### EXERCISE
Search the material for the word "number" and copy every line in which it occurs.

====== DATA ======

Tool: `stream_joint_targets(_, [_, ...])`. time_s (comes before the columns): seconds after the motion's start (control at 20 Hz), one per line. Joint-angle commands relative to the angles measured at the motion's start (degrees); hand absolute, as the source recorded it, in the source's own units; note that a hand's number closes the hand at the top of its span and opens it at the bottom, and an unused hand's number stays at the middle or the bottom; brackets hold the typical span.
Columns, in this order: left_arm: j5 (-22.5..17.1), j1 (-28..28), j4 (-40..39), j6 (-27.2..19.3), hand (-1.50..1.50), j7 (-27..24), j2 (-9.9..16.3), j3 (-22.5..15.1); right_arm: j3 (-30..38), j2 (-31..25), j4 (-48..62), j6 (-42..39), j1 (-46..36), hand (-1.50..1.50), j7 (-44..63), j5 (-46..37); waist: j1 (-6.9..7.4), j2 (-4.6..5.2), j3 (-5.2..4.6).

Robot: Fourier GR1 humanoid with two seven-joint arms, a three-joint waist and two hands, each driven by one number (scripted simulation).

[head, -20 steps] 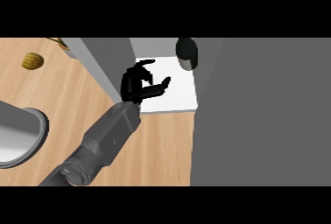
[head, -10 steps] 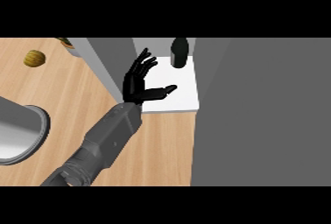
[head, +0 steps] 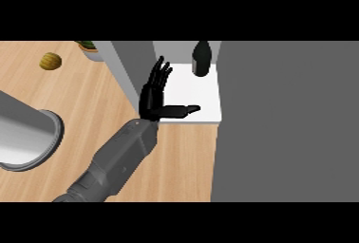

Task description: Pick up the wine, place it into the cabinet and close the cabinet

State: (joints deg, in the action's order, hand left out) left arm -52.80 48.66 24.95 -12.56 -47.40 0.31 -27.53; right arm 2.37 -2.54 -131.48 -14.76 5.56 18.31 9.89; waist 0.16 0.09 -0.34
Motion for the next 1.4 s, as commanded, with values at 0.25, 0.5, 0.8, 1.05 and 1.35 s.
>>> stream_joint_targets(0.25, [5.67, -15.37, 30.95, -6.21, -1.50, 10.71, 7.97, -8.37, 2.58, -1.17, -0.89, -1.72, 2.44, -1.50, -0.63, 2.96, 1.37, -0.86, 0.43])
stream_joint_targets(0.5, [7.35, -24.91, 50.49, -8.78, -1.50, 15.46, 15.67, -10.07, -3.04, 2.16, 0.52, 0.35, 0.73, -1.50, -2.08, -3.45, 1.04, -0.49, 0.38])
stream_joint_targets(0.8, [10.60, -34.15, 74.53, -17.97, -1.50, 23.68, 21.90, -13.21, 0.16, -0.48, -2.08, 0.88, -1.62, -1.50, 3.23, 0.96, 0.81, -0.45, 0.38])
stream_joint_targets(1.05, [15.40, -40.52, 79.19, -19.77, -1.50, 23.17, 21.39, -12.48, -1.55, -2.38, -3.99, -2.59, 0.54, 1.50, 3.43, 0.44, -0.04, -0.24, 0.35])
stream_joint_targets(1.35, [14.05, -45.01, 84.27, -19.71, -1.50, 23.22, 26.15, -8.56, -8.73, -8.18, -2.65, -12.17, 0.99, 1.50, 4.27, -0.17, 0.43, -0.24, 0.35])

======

### EXERCISE RESULT
Tool: `stream_joint_targets(_, [_, ...])`. time_s (comes before the columns): seconds after the motion's start (control at 20 Hz), one per line. Joint-angle commands relative to the angles measured at the motion's start (degrees); hand absolute, as the source recorded it, in the source's own units; note that a hand's number closes the hand at the top of its span and opens it at the bottom, and an unused hand's number stays at the middle or the bottom; brackets hold the typical span.
Robot: Fourier GR1 humanoid with two seven-joint arms, a three-joint waist and two hands, each driven by one number (scripted simulation).

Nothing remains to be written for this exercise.